Each line of the listing must be transcribed exactly, except for the images, which should be excluded.

====== Data shown ======

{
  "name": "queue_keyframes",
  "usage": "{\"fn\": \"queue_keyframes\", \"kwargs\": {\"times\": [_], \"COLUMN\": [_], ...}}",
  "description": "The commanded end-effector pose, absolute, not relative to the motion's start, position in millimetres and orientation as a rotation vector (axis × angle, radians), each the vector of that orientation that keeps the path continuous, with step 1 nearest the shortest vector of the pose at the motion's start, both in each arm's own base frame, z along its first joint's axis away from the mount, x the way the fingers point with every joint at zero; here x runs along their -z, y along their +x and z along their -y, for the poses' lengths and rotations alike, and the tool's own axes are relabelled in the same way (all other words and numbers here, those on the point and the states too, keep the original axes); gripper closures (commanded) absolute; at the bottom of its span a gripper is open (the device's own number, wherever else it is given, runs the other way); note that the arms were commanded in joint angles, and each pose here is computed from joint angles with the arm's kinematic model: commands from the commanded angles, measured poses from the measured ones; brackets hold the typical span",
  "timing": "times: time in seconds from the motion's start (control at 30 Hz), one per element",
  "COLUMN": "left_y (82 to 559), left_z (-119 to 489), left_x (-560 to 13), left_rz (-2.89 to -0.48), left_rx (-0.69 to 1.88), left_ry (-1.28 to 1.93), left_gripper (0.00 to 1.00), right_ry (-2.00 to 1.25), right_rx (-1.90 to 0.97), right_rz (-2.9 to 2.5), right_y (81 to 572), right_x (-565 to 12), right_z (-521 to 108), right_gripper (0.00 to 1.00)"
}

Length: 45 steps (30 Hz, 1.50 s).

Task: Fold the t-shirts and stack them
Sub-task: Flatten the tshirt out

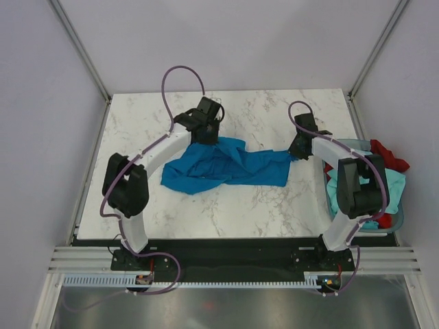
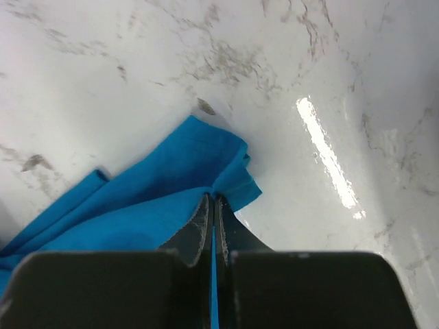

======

**Output for this task**:
{
  "name": "queue_keyframes",
  "usage": "{\"fn\": \"queue_keyframes\", \"kwargs\": {\"times\": [_], \"COLUMN\": [_], ...}}",
  "description": "The commanded end-effector pose, absolute, not relative to the motion's start, position in millimetres and orientation as a rotation vector (axis × angle, radians), each the vector of that orientation that keeps the path continuous, with step 1 nearest the shortest vector of the pose at the motion's start, both in each arm's own base frame, z along its first joint's axis away from the mount, x the way the fingers point with every joint at zero; here x runs along their -z, y along their +x and z along their -y, for the poses' lengths and rotations alike, and the tool's own axes are relabelled in the same way (all other words and numbers here, those on the point and the states too, keep the original axes); gripper closures (commanded) absolute; at the bottom of its span a gripper is open (the device's own number, wherever else it is given, runs the other way); note that the arms were commanded in joint angles, and each pose here is computed from joint angles with the arm's kinematic model: commands from the commanded angles, measured poses from the measured ones; brackets hold the typical span",
  "timing": "times: time in seconds from the motion's start (control at 30 Hz), one per element",
  "COLUMN": "left_y (82 to 559), left_z (-119 to 489), left_x (-560 to 13), left_rz (-2.89 to -0.48), left_rx (-0.69 to 1.88), left_ry (-1.28 to 1.93), left_gripper (0.00 to 1.00), right_ry (-2.00 to 1.25), right_rx (-1.90 to 0.97), right_rz (-2.9 to 2.5), right_y (81 to 572), right_x (-565 to 12), right_z (-521 to 108), right_gripper (0.00 to 1.00)"
}

Length: 45 steps (30 Hz, 1.50 s).

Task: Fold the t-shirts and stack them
Sub-task: Flatten the tshirt out

The answer has been fully stated.